== To do ==
In the entries below, identify every line with the string "such" and copy it.

== Data extract ==
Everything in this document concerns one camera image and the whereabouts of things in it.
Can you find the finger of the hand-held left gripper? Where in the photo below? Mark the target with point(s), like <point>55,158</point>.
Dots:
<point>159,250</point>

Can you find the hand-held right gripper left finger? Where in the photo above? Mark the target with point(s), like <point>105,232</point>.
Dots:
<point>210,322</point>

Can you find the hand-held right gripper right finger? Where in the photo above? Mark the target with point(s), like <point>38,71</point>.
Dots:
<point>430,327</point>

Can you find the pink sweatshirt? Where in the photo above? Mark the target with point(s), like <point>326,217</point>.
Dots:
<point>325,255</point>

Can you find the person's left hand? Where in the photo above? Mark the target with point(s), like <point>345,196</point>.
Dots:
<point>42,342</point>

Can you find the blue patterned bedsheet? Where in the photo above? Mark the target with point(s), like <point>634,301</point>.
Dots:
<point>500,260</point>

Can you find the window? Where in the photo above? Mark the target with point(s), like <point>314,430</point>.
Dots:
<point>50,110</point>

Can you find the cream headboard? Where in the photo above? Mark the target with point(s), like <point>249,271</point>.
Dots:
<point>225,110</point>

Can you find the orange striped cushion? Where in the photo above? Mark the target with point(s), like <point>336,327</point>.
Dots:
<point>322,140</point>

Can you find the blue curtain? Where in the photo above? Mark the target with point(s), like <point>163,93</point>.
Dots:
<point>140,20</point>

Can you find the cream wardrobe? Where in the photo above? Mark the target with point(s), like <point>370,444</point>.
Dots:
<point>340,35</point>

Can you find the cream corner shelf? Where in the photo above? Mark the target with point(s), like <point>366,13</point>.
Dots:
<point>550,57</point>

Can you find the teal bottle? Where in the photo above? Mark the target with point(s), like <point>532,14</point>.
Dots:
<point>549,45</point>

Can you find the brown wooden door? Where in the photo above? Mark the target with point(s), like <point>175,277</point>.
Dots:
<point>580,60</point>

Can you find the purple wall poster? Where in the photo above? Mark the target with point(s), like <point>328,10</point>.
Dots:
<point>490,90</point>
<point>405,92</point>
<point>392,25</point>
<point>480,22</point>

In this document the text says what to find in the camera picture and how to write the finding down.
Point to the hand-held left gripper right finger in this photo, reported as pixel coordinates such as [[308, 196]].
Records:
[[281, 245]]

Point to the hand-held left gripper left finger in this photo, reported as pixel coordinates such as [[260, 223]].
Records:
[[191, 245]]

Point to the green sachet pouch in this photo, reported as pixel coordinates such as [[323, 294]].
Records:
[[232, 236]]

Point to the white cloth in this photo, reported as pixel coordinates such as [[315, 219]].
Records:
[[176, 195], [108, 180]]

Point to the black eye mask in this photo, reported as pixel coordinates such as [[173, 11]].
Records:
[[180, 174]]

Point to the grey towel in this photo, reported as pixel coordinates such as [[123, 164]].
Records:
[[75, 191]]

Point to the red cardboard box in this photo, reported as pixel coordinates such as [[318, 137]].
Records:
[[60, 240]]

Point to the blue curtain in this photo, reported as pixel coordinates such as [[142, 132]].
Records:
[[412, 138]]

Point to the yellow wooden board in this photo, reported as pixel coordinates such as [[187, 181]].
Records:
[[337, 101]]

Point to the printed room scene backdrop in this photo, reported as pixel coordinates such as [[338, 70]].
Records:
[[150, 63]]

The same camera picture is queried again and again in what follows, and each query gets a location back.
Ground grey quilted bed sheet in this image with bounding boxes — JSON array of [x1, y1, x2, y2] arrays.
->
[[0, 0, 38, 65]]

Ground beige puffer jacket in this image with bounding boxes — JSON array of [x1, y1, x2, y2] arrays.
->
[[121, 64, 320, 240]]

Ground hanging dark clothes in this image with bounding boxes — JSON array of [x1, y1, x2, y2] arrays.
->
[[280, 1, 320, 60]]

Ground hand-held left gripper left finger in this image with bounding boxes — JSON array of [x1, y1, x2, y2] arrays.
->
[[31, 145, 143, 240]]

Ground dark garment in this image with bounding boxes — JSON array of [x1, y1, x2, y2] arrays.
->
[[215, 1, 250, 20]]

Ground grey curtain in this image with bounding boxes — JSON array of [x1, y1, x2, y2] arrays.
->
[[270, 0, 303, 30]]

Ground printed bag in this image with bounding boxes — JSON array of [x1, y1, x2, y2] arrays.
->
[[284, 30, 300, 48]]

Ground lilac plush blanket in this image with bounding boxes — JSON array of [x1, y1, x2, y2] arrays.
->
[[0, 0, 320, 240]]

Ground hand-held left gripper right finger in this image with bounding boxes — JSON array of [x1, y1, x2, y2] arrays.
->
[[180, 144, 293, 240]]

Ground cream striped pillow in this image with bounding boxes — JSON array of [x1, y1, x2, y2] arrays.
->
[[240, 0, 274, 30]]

== Solution ==
Point to the hand-held left gripper right finger in this photo, reported as pixel coordinates such as [[308, 196]].
Point to the hand-held left gripper left finger in this photo, reported as pixel coordinates such as [[260, 223]].
Point to the green sachet pouch in this photo, reported as pixel coordinates such as [[323, 294]].
Point to the white cloth in this photo, reported as pixel coordinates such as [[315, 219]].
Point to the black eye mask in this photo, reported as pixel coordinates such as [[173, 11]].
Point to the grey towel in this photo, reported as pixel coordinates such as [[123, 164]].
Point to the red cardboard box in this photo, reported as pixel coordinates such as [[318, 137]].
Point to the blue curtain in this photo, reported as pixel coordinates such as [[142, 132]].
Point to the yellow wooden board in this photo, reported as pixel coordinates such as [[187, 181]].
Point to the printed room scene backdrop in this photo, reported as pixel coordinates such as [[338, 70]].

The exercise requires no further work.